Tuesday, August 7, 2007

Esos jueguitos

Sobre la mesita de noche y bajo la lámpara, el silencioso celular me tienta. Me distraigo con la tele prendida que llena la habitación de voces e imágenes idiotizantes. Me distraigo respondiendo un email pendiente y chateando con una amiga por la computadora. Me distraigo persiguiendo con la mirada los botes que da el gato de pared en pared. Pero me tienta. Ese pedacito plateado de tecnología me tienta y veo en ese brillo un reto. ‘a que no me tocas’ – insiste - ‘a que no te atreves’, ‘a que no presionas los números esos que tus dedos se saben de memoria’. Le diría que se calle la boca pero los celulares no hablan ni tienen boca.

Maldito teléfono. Tendría que apagarlo y quitarle la batería, meterlo en un cajón con llave de un armario en una habitación con candado en otra casa de otra ciudad. Pero para eso tendría que tocarlo. Y no voy a caer en sus jueguitos.

13 comments:

DonGalleto said...

Mejor marca nuevos numeros o cuando ya ttermine el dia cuando lo saques de tu bolsa, apagalo y guardalo y ya no lo tienes en la mesita como tentacion

Gerardo Omaña said...

Es lindo venir a leerte y dejarte mi saludo.
Usalo y no temas.

Recibe un beso en tu alma.

NoLo said...

es un aparato endemoniado pero muy util, soy un esclavo del celular.

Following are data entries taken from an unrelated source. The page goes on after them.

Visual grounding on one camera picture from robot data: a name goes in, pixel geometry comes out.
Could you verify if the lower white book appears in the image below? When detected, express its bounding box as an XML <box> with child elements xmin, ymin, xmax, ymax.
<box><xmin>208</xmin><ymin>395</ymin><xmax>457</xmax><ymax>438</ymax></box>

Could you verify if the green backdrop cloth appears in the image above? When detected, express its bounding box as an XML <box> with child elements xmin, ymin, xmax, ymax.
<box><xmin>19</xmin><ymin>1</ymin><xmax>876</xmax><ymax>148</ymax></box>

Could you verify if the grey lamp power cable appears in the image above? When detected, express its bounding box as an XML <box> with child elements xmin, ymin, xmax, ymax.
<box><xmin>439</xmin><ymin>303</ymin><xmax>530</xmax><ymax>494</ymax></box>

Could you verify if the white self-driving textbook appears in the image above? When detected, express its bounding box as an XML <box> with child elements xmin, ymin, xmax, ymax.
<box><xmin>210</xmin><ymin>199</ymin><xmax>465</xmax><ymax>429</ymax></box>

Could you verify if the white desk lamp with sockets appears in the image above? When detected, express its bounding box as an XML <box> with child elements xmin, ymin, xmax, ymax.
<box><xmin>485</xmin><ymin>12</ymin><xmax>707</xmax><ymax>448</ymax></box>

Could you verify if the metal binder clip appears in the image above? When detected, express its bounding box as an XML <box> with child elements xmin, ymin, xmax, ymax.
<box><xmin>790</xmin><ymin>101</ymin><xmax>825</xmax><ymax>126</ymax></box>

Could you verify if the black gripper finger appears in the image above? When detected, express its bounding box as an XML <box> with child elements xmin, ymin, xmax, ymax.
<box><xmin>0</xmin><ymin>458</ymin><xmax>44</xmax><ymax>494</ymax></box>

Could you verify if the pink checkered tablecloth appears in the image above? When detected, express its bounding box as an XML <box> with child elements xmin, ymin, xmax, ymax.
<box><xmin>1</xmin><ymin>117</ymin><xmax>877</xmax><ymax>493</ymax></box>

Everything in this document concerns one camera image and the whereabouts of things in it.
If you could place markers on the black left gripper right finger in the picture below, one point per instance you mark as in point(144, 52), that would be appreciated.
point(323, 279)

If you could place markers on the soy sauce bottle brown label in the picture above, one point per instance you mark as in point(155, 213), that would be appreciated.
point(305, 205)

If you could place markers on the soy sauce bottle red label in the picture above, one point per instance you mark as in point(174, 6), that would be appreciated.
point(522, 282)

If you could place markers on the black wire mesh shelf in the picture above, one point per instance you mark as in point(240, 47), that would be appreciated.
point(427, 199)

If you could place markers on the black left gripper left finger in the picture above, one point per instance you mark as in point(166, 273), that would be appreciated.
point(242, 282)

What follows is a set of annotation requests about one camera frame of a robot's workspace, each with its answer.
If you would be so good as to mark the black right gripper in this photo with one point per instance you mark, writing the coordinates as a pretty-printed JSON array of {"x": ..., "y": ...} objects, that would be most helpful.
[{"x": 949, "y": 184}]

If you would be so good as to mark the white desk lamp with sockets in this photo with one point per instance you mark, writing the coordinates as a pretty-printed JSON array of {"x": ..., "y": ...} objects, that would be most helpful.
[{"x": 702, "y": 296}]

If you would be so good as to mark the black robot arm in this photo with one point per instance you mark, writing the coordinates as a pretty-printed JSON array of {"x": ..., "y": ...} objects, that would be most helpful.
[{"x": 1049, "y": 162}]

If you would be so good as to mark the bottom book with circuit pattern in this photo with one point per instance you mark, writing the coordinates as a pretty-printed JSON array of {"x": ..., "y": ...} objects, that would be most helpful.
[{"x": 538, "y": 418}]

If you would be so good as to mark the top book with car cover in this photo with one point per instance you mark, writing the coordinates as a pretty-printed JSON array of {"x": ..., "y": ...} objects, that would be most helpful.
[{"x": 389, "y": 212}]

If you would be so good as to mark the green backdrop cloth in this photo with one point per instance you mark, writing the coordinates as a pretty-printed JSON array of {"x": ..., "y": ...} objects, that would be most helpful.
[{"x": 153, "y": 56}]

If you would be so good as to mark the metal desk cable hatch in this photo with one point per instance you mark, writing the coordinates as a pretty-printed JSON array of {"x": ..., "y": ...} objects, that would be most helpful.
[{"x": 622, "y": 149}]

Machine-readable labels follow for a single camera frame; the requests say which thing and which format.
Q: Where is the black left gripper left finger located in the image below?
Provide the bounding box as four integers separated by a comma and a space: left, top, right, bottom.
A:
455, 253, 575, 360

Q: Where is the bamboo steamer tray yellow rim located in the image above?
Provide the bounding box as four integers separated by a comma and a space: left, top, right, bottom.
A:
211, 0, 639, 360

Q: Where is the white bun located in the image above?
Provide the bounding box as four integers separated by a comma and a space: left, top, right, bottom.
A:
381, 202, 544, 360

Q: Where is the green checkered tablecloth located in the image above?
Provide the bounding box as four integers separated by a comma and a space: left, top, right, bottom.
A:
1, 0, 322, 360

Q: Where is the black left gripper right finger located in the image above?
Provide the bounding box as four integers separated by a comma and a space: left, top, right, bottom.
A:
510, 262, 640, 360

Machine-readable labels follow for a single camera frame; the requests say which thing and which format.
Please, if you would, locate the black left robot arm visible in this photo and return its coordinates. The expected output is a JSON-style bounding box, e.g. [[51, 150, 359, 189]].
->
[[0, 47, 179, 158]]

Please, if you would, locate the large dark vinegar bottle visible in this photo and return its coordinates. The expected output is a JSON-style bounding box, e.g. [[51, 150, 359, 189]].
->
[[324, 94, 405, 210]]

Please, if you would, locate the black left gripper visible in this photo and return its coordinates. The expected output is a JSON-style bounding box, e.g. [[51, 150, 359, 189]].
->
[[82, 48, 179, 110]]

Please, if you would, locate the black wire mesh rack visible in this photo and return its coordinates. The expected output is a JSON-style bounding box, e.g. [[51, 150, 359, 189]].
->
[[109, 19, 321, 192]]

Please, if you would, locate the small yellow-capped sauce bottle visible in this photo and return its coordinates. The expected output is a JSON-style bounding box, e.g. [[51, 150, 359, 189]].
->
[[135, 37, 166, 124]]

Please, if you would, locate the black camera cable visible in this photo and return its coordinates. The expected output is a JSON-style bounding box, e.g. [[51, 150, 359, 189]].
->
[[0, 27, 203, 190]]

Juan Pablo Melizza said...

Sí, Somos un obsequio a la tecnología... Pero podemos hacer otra cosa, por ejemplo no caer en el jueguito de algo que, simplemente, es una herramienta que augura el olvido de la piel.

Menos mal que un gato también puede llamar nuestra atención.

¡¡¡Saludos Patagónicos!!!

Gasper said...

Juegos peligrosos del que uno no sabe con exactitud cómo saldrá parado

(y encima la duda exitencial de prenderse al juego y marcar los números o no)

Puf, me acordé de tantas situaciones pasadas y sin pasar.

Besos en serio

F. Fabian said...

Me pasa igual con...la heladera!!!
(refrigerador, mejor?)

Astrid said...

y si decides usarlo por fin? a que le temes? el destino de esos números te traerán un placer culpable, pero placer al fin...
ahora que bien, tienes razón, como va a vencerte un celular... si el solo cumple con su oficio... ;)

besos...

diego said...

lo peor es cuando el cel es nuevo, dan más ganas de jugar aún.

Sebas said...

Maldito celular!!! Y siempre terminamos por llamar a las mismas personas, esas que no tenemos que llamar. Pero uno piensa: "que autoestima ni que ochocuartos". Y llamá, y habla, y cuando corta se siente peor. Pobre pared, y pobres vecinos, y pobre mano: golpear la pared no soluciona nada.

Marce said...

parece ser ntro. tema. Debo reconocer que en algunos momentos me la ganaba, cedía y ya: el mensaje o la llamada era un hecho.
Nada mejor que borrar todo vestigio, ya no guardo nº que me tientan, ya sabes, para cuando el corazón insista.

Evora said...

Bien!...no caigas den su juego! yo logro mantenerme firme, por días, hasta lo he logrado durante semanas...pero si no es el celular, es el fijo el que me tienta y se burla y cuando ya creo que superé a ambos...aja! el computador me hace guiños y pestañea rápido y...termina por converncerme, caigo de nuevo, escribo y espero....y espero...y espero.

Y en la espera me arrepiento de haber caído y de esperar.

Alida said...

Quién diría que hace 10 años me negaba rotundamente a tener un celular? Me parecía vergonzoso estar en una reunión y ser la única marciana a la que la llamaran a su celular. Quién diría que 10 años después no pueda vivir sin él?

ItoCuaz said...

Una de las estapas más estúpidas de mi vida: mis amigos me quitaban el celular para no llamarle. Me lo quitaban para no escucharme diciendo cuánto me hacían sufrir los tragos recordando su nombre... Un saludo!